#### Dataset extract
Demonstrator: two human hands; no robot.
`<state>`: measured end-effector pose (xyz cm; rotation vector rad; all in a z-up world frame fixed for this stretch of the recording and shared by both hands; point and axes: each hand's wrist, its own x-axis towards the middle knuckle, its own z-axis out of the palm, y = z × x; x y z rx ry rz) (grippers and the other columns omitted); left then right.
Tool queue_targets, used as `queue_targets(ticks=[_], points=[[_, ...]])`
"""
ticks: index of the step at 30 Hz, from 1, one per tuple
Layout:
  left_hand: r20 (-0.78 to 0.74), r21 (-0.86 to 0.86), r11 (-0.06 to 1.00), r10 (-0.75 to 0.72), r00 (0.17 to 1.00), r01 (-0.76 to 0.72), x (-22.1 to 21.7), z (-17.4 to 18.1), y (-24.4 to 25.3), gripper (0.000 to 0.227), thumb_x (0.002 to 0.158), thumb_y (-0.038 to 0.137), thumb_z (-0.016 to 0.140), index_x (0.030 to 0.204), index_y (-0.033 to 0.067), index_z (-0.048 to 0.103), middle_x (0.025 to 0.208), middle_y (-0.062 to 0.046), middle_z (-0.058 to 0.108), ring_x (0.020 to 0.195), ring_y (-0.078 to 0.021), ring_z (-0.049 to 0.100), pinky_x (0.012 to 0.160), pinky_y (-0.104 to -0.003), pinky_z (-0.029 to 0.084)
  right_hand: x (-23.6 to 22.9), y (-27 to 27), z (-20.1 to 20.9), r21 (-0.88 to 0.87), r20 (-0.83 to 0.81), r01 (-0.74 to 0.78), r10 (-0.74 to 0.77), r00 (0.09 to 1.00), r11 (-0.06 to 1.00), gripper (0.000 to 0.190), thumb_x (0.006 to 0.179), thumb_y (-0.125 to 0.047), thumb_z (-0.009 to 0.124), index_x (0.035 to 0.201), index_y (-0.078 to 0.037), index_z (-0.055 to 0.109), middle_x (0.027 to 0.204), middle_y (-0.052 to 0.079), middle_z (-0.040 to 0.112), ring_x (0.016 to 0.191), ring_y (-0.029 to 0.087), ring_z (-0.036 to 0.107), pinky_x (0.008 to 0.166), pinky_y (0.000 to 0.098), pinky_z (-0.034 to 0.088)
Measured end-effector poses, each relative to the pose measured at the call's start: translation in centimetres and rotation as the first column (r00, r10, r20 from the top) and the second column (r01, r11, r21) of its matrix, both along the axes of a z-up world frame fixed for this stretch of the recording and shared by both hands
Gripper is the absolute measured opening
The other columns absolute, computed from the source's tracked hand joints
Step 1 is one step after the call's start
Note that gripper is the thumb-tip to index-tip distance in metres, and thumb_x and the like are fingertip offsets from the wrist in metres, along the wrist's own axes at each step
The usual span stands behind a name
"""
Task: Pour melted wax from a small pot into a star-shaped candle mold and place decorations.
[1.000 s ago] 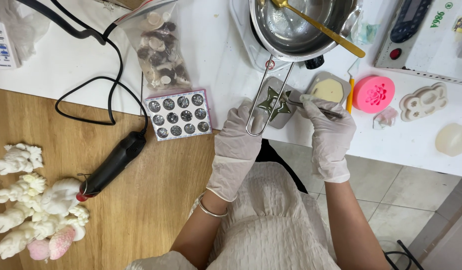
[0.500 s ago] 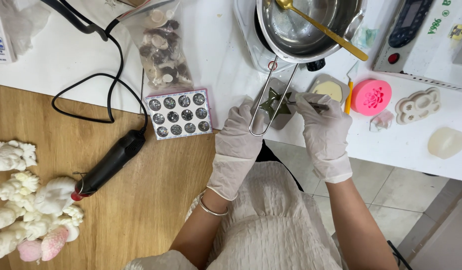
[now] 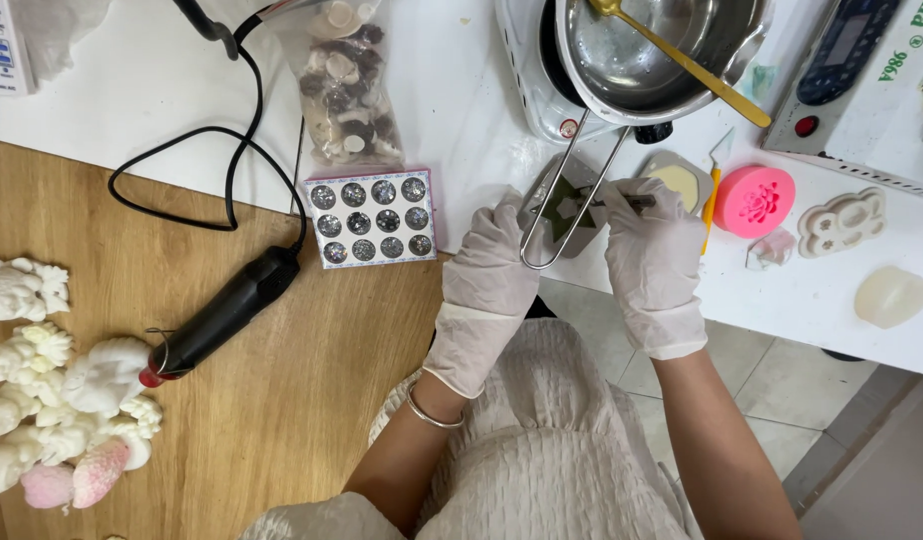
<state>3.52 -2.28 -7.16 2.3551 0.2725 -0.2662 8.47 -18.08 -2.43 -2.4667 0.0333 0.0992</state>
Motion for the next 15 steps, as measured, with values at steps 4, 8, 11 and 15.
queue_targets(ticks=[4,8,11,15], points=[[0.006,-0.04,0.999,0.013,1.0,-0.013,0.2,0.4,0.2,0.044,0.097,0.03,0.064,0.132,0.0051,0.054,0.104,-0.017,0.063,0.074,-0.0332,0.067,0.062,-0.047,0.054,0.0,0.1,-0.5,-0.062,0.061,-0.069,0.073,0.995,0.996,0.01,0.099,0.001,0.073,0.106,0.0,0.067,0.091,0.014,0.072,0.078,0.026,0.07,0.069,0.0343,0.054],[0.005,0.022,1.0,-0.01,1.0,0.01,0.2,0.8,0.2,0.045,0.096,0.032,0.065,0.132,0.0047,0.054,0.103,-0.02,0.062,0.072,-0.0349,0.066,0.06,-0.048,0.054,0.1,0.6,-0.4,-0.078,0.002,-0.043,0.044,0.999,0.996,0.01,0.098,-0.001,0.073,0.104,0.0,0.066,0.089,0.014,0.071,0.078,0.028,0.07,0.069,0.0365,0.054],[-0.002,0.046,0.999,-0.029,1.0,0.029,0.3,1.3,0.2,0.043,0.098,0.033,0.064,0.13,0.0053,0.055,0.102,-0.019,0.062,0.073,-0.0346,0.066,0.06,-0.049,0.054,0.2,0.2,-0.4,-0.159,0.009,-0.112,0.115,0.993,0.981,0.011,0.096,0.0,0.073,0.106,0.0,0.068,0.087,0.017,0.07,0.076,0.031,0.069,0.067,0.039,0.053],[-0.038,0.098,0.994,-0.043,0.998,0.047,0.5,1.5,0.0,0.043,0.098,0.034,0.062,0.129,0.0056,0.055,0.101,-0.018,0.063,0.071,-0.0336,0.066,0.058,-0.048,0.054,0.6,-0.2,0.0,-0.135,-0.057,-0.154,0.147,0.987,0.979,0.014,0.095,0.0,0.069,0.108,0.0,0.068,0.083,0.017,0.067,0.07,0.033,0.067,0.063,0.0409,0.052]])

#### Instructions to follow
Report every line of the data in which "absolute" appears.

#### Task solution
Gripper is the absolute measured opening
The other columns absolute, computed from the source's tracked hand joints

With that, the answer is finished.